昨夜は東京文化会館で、ソプラノ歌手アスミク・グリゴリアンのコンサートでした。
少し重めの、深く豊かでな歌声、繊細な表現がとても好きなオペラ歌手です。



席はS席!
実はこれ、抽選でS席半額というキャンペーンに当選したのです。東京文化会館はだだっ広くて、出せる範囲の金額だと、遠すぎるので買うのを迷っていました。そしたら見つけたこのキャンペーン。まさかの当選でラッキーでした。



1曲目はチャイコフスキーのルサルカから、「月に寄せる歌」。
水の精のルサルカが、人間の男性への恋心を切々と歌うこの曲。アスミクさんの声はわりと重く強靭で、わたしのルサルカのイメージとは違うのですが、ものすごく繊細に歌い上げて、震えるほど感動してしまいました。
実はいまレッスンで習っている曲なので、より聴き入ってしまった。こんなふうに歌える曲なのね。

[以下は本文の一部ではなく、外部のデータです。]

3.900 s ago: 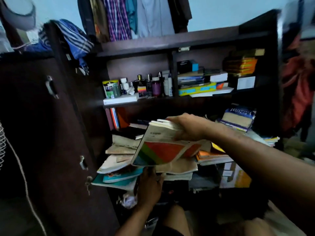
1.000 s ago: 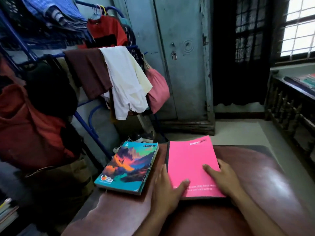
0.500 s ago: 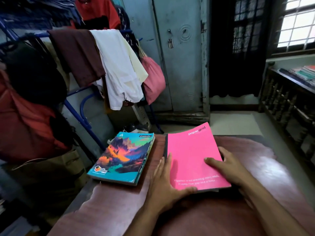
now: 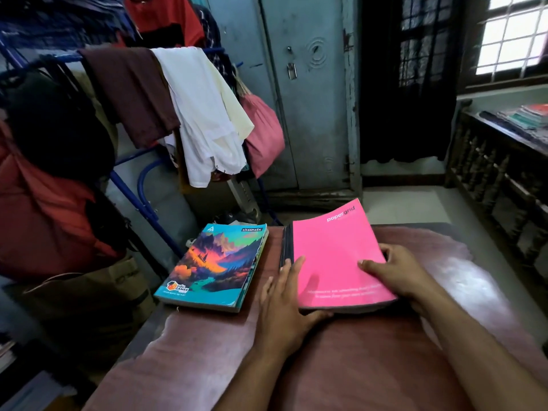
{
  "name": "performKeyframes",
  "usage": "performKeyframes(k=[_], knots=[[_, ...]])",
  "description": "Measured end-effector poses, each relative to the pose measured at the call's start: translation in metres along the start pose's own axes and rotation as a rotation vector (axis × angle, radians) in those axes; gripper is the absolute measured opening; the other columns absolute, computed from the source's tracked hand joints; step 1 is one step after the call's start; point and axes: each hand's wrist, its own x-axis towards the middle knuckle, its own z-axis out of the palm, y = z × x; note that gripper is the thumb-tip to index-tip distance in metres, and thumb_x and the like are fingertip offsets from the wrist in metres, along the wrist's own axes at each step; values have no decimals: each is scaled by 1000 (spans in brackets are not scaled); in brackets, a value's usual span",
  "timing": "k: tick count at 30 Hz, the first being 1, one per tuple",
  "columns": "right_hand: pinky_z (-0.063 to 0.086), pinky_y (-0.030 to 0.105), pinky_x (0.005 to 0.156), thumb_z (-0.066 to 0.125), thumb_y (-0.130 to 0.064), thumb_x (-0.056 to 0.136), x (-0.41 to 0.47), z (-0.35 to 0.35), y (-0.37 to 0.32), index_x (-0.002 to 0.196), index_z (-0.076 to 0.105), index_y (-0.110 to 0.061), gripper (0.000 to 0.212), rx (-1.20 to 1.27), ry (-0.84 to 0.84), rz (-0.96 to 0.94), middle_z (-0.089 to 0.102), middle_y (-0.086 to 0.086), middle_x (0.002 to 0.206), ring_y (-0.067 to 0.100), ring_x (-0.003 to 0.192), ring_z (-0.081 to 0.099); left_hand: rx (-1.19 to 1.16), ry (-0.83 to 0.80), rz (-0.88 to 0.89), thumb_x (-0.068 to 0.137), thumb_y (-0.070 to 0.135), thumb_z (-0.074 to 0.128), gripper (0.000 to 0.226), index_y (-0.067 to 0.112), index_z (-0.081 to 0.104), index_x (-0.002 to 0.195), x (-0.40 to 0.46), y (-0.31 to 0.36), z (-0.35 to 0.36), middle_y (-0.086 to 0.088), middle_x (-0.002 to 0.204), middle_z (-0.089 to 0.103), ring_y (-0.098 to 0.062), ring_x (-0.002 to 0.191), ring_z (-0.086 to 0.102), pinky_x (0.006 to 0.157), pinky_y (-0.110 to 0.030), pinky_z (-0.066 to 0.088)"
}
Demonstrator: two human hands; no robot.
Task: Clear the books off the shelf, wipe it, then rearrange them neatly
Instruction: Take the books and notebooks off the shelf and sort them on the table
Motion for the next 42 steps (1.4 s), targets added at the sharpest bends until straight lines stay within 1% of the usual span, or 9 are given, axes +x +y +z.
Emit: performKeyframes(k=[4,8,13,17,21,26,29,34,42], knots=[[54,27,56,69,-6,94,-9,-14,-4,110,68,-3,17,148,-33,147,76,14,95,23,71,71,-71,-64,30,81,57,77,107,58,-2,153,0,2,2,11,168,-23,-16,156,10,122,-42,27],[50,22,45,65,-4,94,-14,-24,-5,112,63,-3,18,209,6,188,75,17,91,19,59,69,14,-63,230,93,42,69,88,54,7,153,-4,5,3,16,164,-31,-13,157,6,117,-47,38],[55,27,53,70,-4,92,-14,-39,3,117,60,-3,28,269,-37,225,75,20,101,23,69,71,-34,-61,231,92,35,72,94,53,2,153,-3,2,7,20,161,-34,13,145,-21,119,-25,11],[55,31,59,69,1,92,-19,-52,4,110,60,-7,22,255,53,198,73,17,100,26,74,69,-59,-102,76,91,47,70,99,49,-4,158,1,1,5,10,171,-6,-8,156,4,122,-28,17],[55,37,72,70,1,89,-43,-90,31,116,63,-2,28,209,262,212,73,17,100,31,78,69,117,-156,93,98,60,50,69,43,21,158,2,-1,10,6,168,21,-16,156,13,123,-28,8],[57,44,79,71,1,87,-74,-147,35,108,65,-10,24,-26,406,211,71,15,101,32,86,69,211,-97,115,81,71,29,80,34,50,148,11,-10,28,-6,158,43,-23,150,34,127,-36,6],[55,39,77,72,0,85,-75,-154,33,111,66,-7,28,-125,420,228,72,15,104,31,87,68,306,-83,46,77,74,22,84,34,51,146,7,-4,22,-2,158,44,-20,151,30,127,-42,3],[47,34,77,72,-7,86,-69,-144,29,116,67,-2,31,-310,410,183,71,19,109,34,98,67,367,-42,-18,78,74,11,79,36,47,138,-1,8,8,6,152,42,-21,151,22,123,-46,19],[48,37,82,67,-6,90,-121,-159,29,121,63,-7,31,-246,447,175,69,12,113,29,99,64,366,-56,64,97,63,32,65,34,34,155,-4,11,7,0,165,29,-20,152,26,124,-48,18]])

今回の来日では、AプロとBプロの2ステージあり、前半はどちらも同じ、スラブ系の曲が並びます。

 

 

(前半のラストはこの曲↑ 両親のルーツであるアルメニアの歌劇『アヌッシュ』から、「かつて柳の木があった」)

 

後半は、Aプロはオール・プッチーニ。わたしが行ったBプロは、リヒャルト・シュトラウスの『エレクトラ』と『サロメ』。

重量級の曲が並んだ、といっていいのでしょうか。
オーケストラの大音量を突き抜ける響きは、しなやかで強靭。決して金切り声で叫ぶという感じではなく、本当にしなやかに鳴るのです。すごい。すごい。
息を自在に操って、1音残らず神経が行き渡り、こんなことができるんだなあと圧倒されまくりです。

(彼女を一躍有名にした、リヒャルト・シュトラウスの歌劇『サロメ』)

彼女の姿がまた素敵だった。
衣装は黒いストンとしたロングドレス。遠目なので言い切れませんが、ドレスは無地で装飾はなく、ジュエリーなどもいっさいなし。
深いスリットからのぞくハイヒールを履いた長い脚と、ぴっちりひっつめた豊かな黒髪、優雅で堂々とした立ち姿が装飾、といったところでしょうか。前後半で衣装チェンジもなし。

なんの装飾もいらない、という自負なのか、歌そのもので勝負するストイックさなのかわかりませんが、さながら黒真珠のように光を放っていました。

 


オーケストラは東京フィルでしたが、女性の奏者が圧倒的に多くてちょっと驚き。バイオリンやヴィオラは大半が女性だったのではないか。全体でも男性比率の方が高いのはコントラバスと金管くらいに見えた。どうやって選んだのだろう。
ちょっと弱々しい指揮者は、カレン・ドゥルガリャンというアルメニア生まれの男性。アスミクさんの両親はアルメニア系なので、そのつながりはありますが、なぜ彼だったのだろう。

それはそれとして、アスミク・グリゴリアンの歌は素晴らしかった。